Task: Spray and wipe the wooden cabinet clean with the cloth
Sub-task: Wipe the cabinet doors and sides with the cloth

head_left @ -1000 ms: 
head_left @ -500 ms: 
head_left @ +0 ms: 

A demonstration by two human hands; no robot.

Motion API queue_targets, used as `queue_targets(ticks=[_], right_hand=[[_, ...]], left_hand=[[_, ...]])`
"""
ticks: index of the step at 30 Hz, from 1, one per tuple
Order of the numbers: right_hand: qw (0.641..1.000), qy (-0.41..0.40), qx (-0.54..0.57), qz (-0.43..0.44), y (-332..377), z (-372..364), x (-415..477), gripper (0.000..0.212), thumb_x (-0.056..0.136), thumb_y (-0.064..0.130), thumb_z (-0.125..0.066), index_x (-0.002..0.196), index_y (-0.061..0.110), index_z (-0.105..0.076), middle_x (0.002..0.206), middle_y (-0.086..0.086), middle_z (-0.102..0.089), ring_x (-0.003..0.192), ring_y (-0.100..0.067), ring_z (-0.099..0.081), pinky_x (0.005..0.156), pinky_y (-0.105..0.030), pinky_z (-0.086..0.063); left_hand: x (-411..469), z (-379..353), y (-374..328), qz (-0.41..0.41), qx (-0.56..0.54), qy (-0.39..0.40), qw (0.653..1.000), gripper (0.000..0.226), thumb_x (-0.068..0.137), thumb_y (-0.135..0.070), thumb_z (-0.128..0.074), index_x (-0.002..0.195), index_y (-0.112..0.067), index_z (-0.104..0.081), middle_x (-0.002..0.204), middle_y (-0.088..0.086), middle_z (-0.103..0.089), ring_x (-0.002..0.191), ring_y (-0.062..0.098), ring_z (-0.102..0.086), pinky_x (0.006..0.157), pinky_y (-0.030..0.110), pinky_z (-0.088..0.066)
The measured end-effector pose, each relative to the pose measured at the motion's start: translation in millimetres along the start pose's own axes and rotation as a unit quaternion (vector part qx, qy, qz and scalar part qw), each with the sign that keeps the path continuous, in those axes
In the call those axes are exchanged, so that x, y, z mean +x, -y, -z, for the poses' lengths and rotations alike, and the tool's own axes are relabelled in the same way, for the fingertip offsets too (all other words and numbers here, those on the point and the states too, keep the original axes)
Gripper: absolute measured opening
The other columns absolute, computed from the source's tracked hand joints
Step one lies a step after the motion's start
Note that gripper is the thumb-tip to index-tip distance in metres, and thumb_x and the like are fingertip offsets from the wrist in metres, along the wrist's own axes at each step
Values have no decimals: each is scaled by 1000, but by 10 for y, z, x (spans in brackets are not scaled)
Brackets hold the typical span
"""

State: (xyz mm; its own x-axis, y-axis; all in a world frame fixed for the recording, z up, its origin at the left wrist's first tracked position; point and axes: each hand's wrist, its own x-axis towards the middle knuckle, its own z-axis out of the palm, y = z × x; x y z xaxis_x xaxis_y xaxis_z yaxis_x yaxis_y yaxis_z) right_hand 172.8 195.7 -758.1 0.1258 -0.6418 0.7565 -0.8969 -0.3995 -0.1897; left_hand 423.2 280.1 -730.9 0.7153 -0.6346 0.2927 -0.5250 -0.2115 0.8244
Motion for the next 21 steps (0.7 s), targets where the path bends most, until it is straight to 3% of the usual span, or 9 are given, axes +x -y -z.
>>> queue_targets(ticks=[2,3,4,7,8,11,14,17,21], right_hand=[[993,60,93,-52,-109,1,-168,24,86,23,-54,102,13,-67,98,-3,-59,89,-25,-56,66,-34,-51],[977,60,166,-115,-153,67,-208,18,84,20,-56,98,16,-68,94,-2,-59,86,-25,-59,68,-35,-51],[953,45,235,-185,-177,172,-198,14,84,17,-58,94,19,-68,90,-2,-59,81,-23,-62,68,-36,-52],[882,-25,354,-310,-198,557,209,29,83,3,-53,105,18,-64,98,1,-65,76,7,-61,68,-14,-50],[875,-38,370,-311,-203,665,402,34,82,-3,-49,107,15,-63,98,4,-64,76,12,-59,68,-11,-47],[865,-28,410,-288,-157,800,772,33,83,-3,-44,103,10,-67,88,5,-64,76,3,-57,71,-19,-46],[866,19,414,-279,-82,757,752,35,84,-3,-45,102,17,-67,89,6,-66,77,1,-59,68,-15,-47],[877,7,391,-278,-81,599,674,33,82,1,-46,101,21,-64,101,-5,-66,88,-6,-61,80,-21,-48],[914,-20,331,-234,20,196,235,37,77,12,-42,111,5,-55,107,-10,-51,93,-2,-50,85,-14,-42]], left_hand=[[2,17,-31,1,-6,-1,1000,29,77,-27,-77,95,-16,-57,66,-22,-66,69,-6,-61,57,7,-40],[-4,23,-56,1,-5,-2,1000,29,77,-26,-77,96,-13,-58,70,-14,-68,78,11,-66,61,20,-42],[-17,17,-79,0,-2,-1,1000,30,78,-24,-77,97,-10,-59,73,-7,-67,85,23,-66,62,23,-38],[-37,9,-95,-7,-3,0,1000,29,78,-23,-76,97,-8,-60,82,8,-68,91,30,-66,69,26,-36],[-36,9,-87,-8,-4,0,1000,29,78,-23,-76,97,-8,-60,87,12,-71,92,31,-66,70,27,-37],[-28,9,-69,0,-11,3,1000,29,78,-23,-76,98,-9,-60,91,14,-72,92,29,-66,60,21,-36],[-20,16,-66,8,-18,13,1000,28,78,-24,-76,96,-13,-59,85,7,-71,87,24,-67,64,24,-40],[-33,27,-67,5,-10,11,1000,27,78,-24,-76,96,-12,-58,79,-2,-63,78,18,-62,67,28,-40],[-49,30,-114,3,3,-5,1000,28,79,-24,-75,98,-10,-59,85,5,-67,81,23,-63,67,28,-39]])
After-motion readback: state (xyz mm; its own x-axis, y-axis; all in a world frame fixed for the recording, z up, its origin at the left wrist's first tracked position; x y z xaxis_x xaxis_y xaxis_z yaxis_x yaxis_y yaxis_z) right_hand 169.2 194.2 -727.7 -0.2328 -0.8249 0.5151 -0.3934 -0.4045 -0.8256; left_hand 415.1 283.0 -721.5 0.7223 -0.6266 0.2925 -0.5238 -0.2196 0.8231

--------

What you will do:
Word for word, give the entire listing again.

Your solution:
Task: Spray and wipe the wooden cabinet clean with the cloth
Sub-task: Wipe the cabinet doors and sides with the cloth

head_left @ -1000 ms: 
head_left @ -500 ms: 
head_left @ +0 ms: 

A demonstration by two human hands; no robot.

Motion API queue_targets, used as `queue_targets(ticks=[_], right_hand=[[_, ...]], left_hand=[[_, ...]])`
"""
ticks: index of the step at 30 Hz, from 1, one per tuple
Order of the numbers: right_hand: qw (0.641..1.000), qy (-0.41..0.40), qx (-0.54..0.57), qz (-0.43..0.44), y (-332..377), z (-372..364), x (-415..477), gripper (0.000..0.212), thumb_x (-0.056..0.136), thumb_y (-0.064..0.130), thumb_z (-0.125..0.066), index_x (-0.002..0.196), index_y (-0.061..0.110), index_z (-0.105..0.076), middle_x (0.002..0.206), middle_y (-0.086..0.086), middle_z (-0.102..0.089), ring_x (-0.003..0.192), ring_y (-0.100..0.067), ring_z (-0.099..0.081), pinky_x (0.005..0.156), pinky_y (-0.105..0.030), pinky_z (-0.086..0.063); left_hand: x (-411..469), z (-379..353), y (-374..328), qz (-0.41..0.41), qx (-0.56..0.54), qy (-0.39..0.40), qw (0.653..1.000), gripper (0.000..0.226), thumb_x (-0.068..0.137), thumb_y (-0.135..0.070), thumb_z (-0.128..0.074), index_x (-0.002..0.195), index_y (-0.112..0.067), index_z (-0.104..0.081), middle_x (-0.002..0.204), middle_y (-0.088..0.086), middle_z (-0.103..0.089), ring_x (-0.002..0.191), ring_y (-0.062..0.098), ring_z (-0.102..0.086), pinky_x (0.006..0.157), pinky_y (-0.030..0.110), pinky_z (-0.088..0.066)
The measured end-effector pose, each relative to the pose measured at the motion's start: translation in millimetres along the start pose's own axes and rotation as a unit quaternion (vector part qx, qy, qz and scalar part qw), each with the sign that keeps the path continuous, in those axes
In the call those axes are exchanged, so that x, y, z mean +x, -y, -z, for the poses' lengths and rotations alike, and the tool's own axes are relabelled in the same way, for the fingertip offsets too (all other words and numbers here, those on the point and the states too, keep the original axes)
Gripper: absolute measured opening
The other columns absolute, computed from the source's tracked hand joints
Step one lies a step after the motion's start
Note that gripper is the thumb-tip to index-tip distance in metres, and thumb_x and the like are fingertip offsets from the wrist in metres, along the wrist's own axes at each step
Values have no decimals: each is scaled by 1000, but by 10 for y, z, x (spans in brackets are not scaled)
Brackets hold the typical span
"""

State: (xyz mm; its own x-axis, y-axis; all in a world frame fixed for the recording, z up, its origin at the left wrist's first tracked position; point and axes: each hand's wrist, its own x-axis towards the middle knuckle, its own z-axis out of the palm, y = z × x; x y z xaxis_x xaxis_y xaxis_z yaxis_x yaxis_y yaxis_z) right_hand 172.8 195.7 -758.1 0.1258 -0.6418 0.7565 -0.8969 -0.3995 -0.1897; left_hand 423.2 280.1 -730.9 0.7153 -0.6346 0.2927 -0.5250 -0.2115 0.8244
Motion for the next 21 steps (0.7 s), targets where the path bends most, until it is straight to 3% of the usual span, or 9 are given, axes +x -y -z.
>>> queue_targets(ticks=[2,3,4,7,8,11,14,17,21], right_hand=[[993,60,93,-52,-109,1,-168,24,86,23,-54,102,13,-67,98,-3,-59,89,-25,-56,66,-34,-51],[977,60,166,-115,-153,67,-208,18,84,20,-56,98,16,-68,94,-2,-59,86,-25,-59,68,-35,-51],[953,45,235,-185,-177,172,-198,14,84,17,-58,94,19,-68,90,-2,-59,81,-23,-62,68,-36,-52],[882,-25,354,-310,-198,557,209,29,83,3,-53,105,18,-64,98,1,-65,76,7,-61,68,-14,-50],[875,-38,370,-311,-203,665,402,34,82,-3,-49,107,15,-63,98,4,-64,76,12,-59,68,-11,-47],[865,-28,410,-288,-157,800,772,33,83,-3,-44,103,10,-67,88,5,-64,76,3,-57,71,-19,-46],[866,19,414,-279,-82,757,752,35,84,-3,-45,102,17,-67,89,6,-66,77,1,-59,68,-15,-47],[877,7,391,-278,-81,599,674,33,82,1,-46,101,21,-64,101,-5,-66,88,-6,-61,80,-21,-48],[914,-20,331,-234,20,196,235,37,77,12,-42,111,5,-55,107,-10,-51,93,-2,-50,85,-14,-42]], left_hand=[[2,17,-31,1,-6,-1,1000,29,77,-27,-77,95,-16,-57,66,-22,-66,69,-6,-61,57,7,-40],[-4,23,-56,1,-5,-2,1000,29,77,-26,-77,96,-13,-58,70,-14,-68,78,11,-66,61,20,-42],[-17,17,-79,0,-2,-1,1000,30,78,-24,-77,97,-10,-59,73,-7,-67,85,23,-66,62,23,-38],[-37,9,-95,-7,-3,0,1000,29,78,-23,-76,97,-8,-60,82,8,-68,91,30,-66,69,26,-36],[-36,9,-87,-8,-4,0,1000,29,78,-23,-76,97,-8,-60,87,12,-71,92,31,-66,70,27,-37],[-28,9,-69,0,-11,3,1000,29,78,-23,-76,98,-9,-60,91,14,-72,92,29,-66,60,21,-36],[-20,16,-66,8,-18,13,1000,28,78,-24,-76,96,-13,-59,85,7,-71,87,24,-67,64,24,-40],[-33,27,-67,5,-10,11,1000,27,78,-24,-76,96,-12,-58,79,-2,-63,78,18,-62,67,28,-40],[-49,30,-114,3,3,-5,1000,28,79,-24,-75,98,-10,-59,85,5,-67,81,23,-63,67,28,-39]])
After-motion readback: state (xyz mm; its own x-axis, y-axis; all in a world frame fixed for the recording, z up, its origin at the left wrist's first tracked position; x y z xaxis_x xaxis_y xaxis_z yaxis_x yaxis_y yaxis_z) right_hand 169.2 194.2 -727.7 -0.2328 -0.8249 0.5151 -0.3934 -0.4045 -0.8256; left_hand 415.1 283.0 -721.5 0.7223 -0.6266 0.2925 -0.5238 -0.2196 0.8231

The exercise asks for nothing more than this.